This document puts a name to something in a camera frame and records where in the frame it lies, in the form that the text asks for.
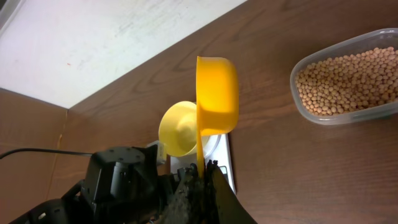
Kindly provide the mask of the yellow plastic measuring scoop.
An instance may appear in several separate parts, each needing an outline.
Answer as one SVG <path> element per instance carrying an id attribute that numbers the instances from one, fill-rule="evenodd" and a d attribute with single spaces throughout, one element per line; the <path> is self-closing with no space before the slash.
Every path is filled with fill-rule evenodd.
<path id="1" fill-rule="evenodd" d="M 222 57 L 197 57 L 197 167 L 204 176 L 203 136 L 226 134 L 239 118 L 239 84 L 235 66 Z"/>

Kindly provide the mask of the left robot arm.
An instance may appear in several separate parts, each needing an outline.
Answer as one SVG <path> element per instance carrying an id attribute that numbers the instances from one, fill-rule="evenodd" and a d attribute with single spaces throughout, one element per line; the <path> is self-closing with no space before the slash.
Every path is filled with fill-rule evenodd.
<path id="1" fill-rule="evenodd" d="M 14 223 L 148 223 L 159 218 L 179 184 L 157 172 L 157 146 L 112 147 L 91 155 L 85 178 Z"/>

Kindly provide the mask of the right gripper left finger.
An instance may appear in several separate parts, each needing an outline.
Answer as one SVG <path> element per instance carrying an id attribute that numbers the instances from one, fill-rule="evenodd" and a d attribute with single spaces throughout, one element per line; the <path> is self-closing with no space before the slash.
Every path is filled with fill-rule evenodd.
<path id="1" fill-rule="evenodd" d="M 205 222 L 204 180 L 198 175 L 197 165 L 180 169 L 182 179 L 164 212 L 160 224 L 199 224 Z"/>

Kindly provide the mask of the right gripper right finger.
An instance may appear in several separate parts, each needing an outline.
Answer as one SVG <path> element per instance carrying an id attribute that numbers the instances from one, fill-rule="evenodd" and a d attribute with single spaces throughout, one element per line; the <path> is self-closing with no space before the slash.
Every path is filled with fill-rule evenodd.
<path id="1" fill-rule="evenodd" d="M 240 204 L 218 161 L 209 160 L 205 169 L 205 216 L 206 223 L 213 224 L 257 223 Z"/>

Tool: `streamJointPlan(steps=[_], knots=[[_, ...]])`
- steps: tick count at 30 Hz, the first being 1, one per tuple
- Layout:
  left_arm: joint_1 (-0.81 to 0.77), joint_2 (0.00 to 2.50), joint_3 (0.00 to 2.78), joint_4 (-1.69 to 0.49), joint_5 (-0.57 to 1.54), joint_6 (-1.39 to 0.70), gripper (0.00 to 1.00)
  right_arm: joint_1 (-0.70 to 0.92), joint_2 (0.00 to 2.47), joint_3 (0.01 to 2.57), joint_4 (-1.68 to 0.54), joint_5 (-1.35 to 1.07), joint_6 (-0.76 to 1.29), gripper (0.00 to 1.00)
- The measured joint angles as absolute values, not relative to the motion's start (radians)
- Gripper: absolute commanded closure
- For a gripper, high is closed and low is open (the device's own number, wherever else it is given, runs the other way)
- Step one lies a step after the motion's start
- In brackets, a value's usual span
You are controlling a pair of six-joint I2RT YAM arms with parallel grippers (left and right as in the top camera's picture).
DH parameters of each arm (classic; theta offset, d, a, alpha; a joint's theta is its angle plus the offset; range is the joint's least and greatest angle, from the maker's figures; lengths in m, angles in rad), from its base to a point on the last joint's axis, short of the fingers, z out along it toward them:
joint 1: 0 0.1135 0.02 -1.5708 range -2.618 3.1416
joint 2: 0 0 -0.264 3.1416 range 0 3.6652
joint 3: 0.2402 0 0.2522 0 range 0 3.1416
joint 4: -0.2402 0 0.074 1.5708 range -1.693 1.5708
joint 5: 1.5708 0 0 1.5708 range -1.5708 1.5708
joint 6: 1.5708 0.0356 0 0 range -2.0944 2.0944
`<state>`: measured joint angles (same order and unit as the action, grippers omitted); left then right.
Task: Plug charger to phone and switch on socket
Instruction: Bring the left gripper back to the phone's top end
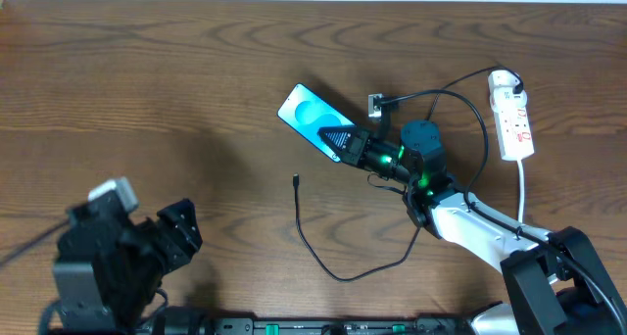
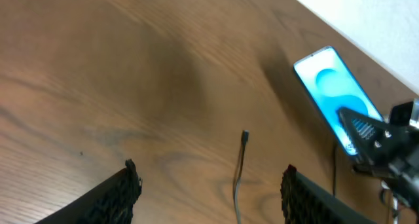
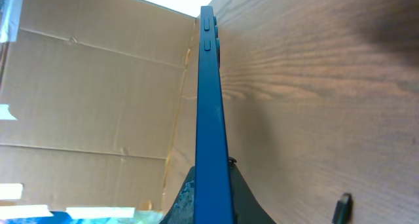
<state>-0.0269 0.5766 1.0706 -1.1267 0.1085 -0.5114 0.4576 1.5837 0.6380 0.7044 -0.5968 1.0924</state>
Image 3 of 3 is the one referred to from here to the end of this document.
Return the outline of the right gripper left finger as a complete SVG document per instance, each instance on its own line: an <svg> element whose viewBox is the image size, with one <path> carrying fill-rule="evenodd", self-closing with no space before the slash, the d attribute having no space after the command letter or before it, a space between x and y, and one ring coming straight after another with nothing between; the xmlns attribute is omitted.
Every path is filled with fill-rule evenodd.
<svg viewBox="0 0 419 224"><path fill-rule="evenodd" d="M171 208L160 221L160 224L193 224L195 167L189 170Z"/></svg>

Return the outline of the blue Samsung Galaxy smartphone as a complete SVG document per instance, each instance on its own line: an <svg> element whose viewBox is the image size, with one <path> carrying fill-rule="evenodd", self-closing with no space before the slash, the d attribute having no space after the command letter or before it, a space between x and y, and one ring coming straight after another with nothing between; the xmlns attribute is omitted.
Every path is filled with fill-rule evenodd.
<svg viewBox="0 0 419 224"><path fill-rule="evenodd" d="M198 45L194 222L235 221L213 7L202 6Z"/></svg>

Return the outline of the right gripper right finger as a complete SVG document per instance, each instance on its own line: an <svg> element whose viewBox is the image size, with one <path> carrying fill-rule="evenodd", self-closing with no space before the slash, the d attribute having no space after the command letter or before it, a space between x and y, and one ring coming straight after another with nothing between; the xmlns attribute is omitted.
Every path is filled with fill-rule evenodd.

**Problem:** Could you copy every record exactly, without the pictures?

**Solution to the exercise:**
This document puts a name to something in a camera frame and records where in the frame it lies, in the form that the text asks for.
Kindly provide the mask of the yellow plastic measuring scoop.
An instance may appear in several separate parts, each needing an outline.
Answer as one SVG <path> element per instance carrying an id attribute that numbers the instances from one, fill-rule="evenodd" and a d attribute with single spaces throughout, one element per line; the <path> is self-closing with no space before the slash.
Every path is filled with fill-rule evenodd.
<path id="1" fill-rule="evenodd" d="M 222 57 L 197 57 L 197 167 L 204 176 L 203 136 L 226 134 L 239 118 L 239 84 L 235 66 Z"/>

Kindly provide the mask of the left robot arm.
An instance may appear in several separate parts, each needing an outline.
Answer as one SVG <path> element per instance carrying an id attribute that numbers the instances from one, fill-rule="evenodd" and a d attribute with single spaces throughout, one element per line; the <path> is self-closing with no space before the slash.
Every path is filled with fill-rule evenodd.
<path id="1" fill-rule="evenodd" d="M 14 223 L 148 223 L 159 218 L 179 184 L 157 172 L 157 146 L 112 147 L 91 155 L 85 178 Z"/>

Kindly provide the mask of the right gripper left finger.
An instance may appear in several separate parts, each needing an outline.
Answer as one SVG <path> element per instance carrying an id attribute that numbers the instances from one, fill-rule="evenodd" and a d attribute with single spaces throughout, one element per line; the <path> is self-closing with no space before the slash.
Every path is filled with fill-rule evenodd.
<path id="1" fill-rule="evenodd" d="M 205 222 L 204 180 L 198 175 L 197 165 L 180 169 L 182 179 L 164 212 L 160 224 L 199 224 Z"/>

Kindly provide the mask of the right gripper right finger.
An instance may appear in several separate parts, each needing an outline.
Answer as one SVG <path> element per instance carrying an id attribute that numbers the instances from one, fill-rule="evenodd" and a d attribute with single spaces throughout, one element per line; the <path> is self-closing with no space before the slash.
Every path is filled with fill-rule evenodd.
<path id="1" fill-rule="evenodd" d="M 240 204 L 218 161 L 209 160 L 205 169 L 205 216 L 206 223 L 213 224 L 257 223 Z"/>

Tool: `streamJointPlan(steps=[_], knots=[[_, ...]])`
- steps: tick count at 30 Hz, the first being 1, one per tuple
- Layout:
  left_arm: joint_1 (-0.81 to 0.77), joint_2 (0.00 to 2.50), joint_3 (0.00 to 2.78), joint_4 (-1.69 to 0.49), joint_5 (-0.57 to 1.54), joint_6 (-1.39 to 0.70), gripper (0.00 to 1.00)
  right_arm: joint_1 (-0.70 to 0.92), joint_2 (0.00 to 2.47), joint_3 (0.01 to 2.57), joint_4 (-1.68 to 0.54), joint_5 (-1.35 to 1.07), joint_6 (-0.76 to 1.29), gripper (0.00 to 1.00)
- The measured joint angles as absolute values, not relative to the motion's start (radians)
- Gripper: absolute commanded closure
- For a gripper, high is closed and low is open (the device's own number, wherever else it is given, runs the other way)
- Step one lies a step after the motion's start
- In brackets, a value's usual span
You are controlling a pair of six-joint I2RT YAM arms with parallel grippers (left and right as in the top camera's picture).
DH parameters of each arm (classic; theta offset, d, a, alpha; a joint's theta is its angle plus the offset; range is the joint's least and greatest angle, from the maker's figures; lengths in m, angles in rad), from its base to a point on the last joint's axis, short of the fingers, z out along it toward them:
joint 1: 0 0.1135 0.02 -1.5708 range -2.618 3.1416
joint 2: 0 0 -0.264 3.1416 range 0 3.6652
joint 3: 0.2402 0 0.2522 0 range 0 3.1416
joint 4: -0.2402 0 0.074 1.5708 range -1.693 1.5708
joint 5: 1.5708 0 0 1.5708 range -1.5708 1.5708
joint 6: 1.5708 0.0356 0 0 range -2.0944 2.0944
`<state>`: measured joint angles (same order and unit as the action, grippers omitted); left then right.
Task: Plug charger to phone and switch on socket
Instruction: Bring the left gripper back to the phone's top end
<state>-0.0269 0.5766 1.0706 -1.1267 0.1085 -0.5114 0.4576 1.5837 0.6380 0.7044 -0.5968 1.0924</state>
Image 3 of 3 is the one referred to from here to the end of this document.
Return the outline of the right gripper left finger as a complete SVG document per instance, each instance on its own line: an <svg> element whose viewBox is the image size, with one <path> carrying fill-rule="evenodd", self-closing with no space before the slash, the d attribute having no space after the command letter or before it, a space between x and y, and one ring coming straight after another with nothing between; the xmlns attribute is omitted.
Every path is filled with fill-rule evenodd.
<svg viewBox="0 0 419 224"><path fill-rule="evenodd" d="M171 208L160 221L160 224L193 224L195 167L189 170Z"/></svg>

Return the outline of the blue Samsung Galaxy smartphone as a complete SVG document per instance, each instance on its own line: an <svg> element whose viewBox is the image size, with one <path> carrying fill-rule="evenodd", self-closing with no space before the slash, the d attribute having no space after the command letter or before it, a space between x and y, and one ring coming straight after another with nothing between; the xmlns attribute is omitted.
Every path is filled with fill-rule evenodd.
<svg viewBox="0 0 419 224"><path fill-rule="evenodd" d="M198 45L194 222L235 221L213 7L202 6Z"/></svg>

Return the outline of the right gripper right finger as a complete SVG document per instance, each instance on its own line: an <svg> element whose viewBox is the image size, with one <path> carrying fill-rule="evenodd", self-closing with no space before the slash, the d attribute having no space after the command letter or before it, a space between x and y, and one ring coming straight after another with nothing between; the xmlns attribute is omitted.
Every path is filled with fill-rule evenodd.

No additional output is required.